EXERCISE:
Search the data for the word "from" and copy out every line that has it.

DATASET CONTENT:
○ ○ ○ ○

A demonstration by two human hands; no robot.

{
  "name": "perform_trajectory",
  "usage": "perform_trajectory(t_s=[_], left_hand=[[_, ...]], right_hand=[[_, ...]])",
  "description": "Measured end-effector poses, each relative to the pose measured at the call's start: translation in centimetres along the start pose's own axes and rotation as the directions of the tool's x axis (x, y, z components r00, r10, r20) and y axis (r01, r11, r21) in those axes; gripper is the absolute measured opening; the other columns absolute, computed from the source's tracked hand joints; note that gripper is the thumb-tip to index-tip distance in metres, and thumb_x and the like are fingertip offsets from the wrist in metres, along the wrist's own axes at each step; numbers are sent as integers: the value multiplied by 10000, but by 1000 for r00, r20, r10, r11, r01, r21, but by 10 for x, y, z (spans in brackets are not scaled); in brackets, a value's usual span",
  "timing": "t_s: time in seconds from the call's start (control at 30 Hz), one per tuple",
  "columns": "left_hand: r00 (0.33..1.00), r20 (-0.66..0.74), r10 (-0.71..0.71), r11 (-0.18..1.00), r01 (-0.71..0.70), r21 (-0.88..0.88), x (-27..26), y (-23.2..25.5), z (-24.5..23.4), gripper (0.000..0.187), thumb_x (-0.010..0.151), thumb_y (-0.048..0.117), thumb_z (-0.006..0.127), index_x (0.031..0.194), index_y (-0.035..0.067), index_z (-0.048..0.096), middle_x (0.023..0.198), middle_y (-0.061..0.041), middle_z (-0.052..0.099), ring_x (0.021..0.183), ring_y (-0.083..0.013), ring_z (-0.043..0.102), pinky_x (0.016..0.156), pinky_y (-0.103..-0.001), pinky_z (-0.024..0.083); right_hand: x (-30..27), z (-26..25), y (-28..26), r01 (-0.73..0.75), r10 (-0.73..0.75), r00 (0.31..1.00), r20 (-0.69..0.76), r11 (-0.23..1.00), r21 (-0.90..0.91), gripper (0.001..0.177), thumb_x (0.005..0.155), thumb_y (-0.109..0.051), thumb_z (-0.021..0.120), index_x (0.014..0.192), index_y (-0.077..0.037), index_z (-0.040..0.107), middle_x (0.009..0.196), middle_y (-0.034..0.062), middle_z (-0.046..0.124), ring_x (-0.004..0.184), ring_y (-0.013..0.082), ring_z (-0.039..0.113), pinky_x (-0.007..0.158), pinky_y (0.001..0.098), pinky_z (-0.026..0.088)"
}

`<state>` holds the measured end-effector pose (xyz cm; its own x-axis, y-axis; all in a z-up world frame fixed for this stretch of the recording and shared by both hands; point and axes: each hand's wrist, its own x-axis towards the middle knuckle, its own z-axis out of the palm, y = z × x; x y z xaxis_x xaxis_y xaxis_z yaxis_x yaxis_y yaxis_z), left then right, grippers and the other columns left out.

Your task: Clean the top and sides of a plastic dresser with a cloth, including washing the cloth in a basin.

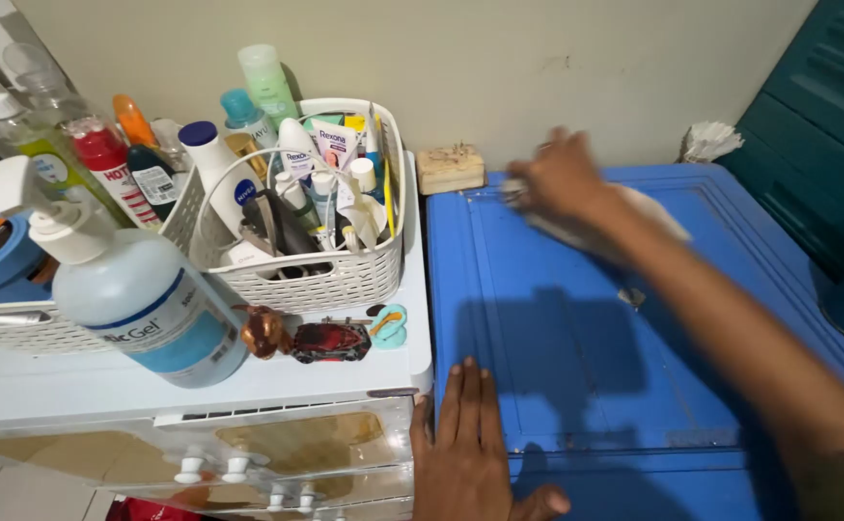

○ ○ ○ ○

ANSWER FOR THIS EXERCISE:
  "description": "Measured end-effector poses, each relative to the pose measured at the call's start: translation in centimetres along the start pose's own axes and rotation as the directions of the tool's x axis (x, y, z components r00, r10, r20) and y axis (r01, r11, r21) in those axes; gripper is the absolute measured opening; the other columns absolute, computed from the source's tracked hand joints; note that gripper is the thumb-tip to index-tip distance in metres, and thumb_x and the like are fingertip offsets from the wrist in metres, along the wrist's own axes at each step; numbers are sent as integers: the value multiplied by 10000, but by 1000 for r00, r20, r10, r11, r01, r21, but by 10 for x, y, z (spans in brackets are not scaled); in brackets, a value's usual span",
  "timing": "t_s: time in seconds from the call's start (control at 30 Hz), one per tuple",

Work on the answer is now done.